__THE PROBLEM__.
The answer must be the full listing, restated word for word.

^^^^

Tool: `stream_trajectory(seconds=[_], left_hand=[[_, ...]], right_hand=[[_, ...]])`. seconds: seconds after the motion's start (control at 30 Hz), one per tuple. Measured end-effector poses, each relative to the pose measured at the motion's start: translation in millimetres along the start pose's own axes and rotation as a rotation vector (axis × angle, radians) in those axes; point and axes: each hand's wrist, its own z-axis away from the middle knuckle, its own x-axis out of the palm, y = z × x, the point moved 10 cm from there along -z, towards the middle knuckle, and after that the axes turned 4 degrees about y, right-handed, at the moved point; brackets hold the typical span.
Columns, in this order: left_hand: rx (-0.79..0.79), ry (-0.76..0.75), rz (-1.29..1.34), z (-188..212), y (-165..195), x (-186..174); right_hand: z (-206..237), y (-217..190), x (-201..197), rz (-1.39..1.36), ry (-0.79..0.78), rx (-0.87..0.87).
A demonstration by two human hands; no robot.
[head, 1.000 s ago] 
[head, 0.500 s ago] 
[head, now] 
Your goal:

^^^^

__PROBLEM SOLUTION__.
Tool: `stream_trajectory(seconds=[_], left_hand=[[_, ...]], right_hand=[[_, ...]])`. seconds: seconds after the motion's start (control at 30 Hz), one per tuple. Measured end-effector poses, each relative to the pose measured at the motion's start: translation in millimetres along the start pose's own axes and rotation as a rotation vector (axis × angle, radians) in those axes; point and axes: each hand's wrist, its own z-axis away from the middle knuckle, its own x-axis out of the palm, y = z × x, the point moved 10 cm from there along -z, towards the middle knuckle, and after that the axes turned 4 degrees about y, right-handed, at the moved point; brackets hold the typical span.
Columns, in this order: left_hand: rx (-0.79..0.79), ry (-0.76..0.75), rz (-1.29..1.34), z (-188..212), y (-165..195), x (-186..174); right_hand: z (-206..237), y (-217..190), x (-201..197), rz (-1.39..1.36), ry (-0.79..0.78), rx (-0.87..0.87).
A demonstration by two human hands; no robot.
[head, 1.000 s ago] 
[head, 0.500 s ago] 
[head, now] 
Your goal:

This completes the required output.